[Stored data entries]
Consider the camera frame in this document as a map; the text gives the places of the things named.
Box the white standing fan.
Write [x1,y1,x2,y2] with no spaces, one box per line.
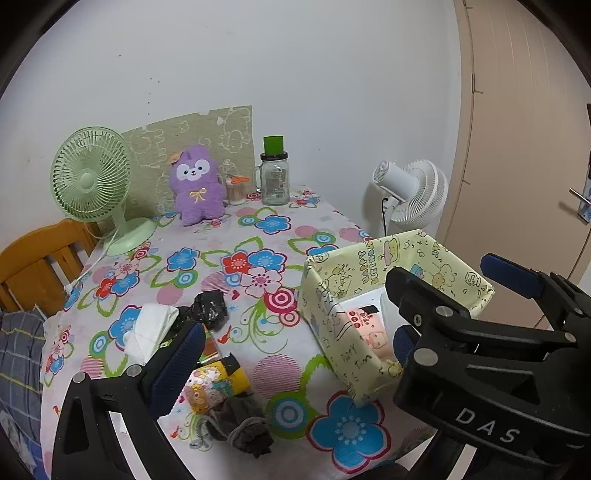
[372,160,449,235]

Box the glass mason jar mug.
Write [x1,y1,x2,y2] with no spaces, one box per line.
[256,151,290,206]

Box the dark grey sock bundle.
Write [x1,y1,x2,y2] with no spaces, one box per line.
[190,392,273,458]

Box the yellow cartoon tissue pack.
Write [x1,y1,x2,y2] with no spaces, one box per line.
[180,354,250,414]

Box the wooden chair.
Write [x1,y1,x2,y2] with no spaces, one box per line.
[0,219,99,316]

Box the cotton swab container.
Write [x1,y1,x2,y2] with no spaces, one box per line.
[224,175,250,205]

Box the white folded cloth bundle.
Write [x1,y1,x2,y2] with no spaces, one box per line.
[123,303,179,365]

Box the floral tablecloth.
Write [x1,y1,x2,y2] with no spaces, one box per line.
[40,190,431,479]

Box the pink tissue pack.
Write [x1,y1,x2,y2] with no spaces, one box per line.
[346,305,396,361]

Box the green cap on jar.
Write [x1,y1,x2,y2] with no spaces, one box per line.
[263,135,283,156]

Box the white fan power cable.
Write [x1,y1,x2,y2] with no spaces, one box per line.
[64,223,123,296]

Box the purple plush toy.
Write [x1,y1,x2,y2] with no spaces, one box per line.
[168,144,225,226]

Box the plaid blue cushion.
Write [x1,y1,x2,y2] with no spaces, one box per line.
[0,310,47,479]

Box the black plastic bag bundle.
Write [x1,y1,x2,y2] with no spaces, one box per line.
[174,289,228,330]

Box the green desk fan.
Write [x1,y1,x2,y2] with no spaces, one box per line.
[50,126,156,256]

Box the yellow cartoon storage box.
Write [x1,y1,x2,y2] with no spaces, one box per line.
[297,230,495,405]

• Problem to work on: Copy every line above in which the string "white" shows up.

• Completed exercise:
Box the white standing fan.
Box the white folded cloth bundle.
Box the white fan power cable.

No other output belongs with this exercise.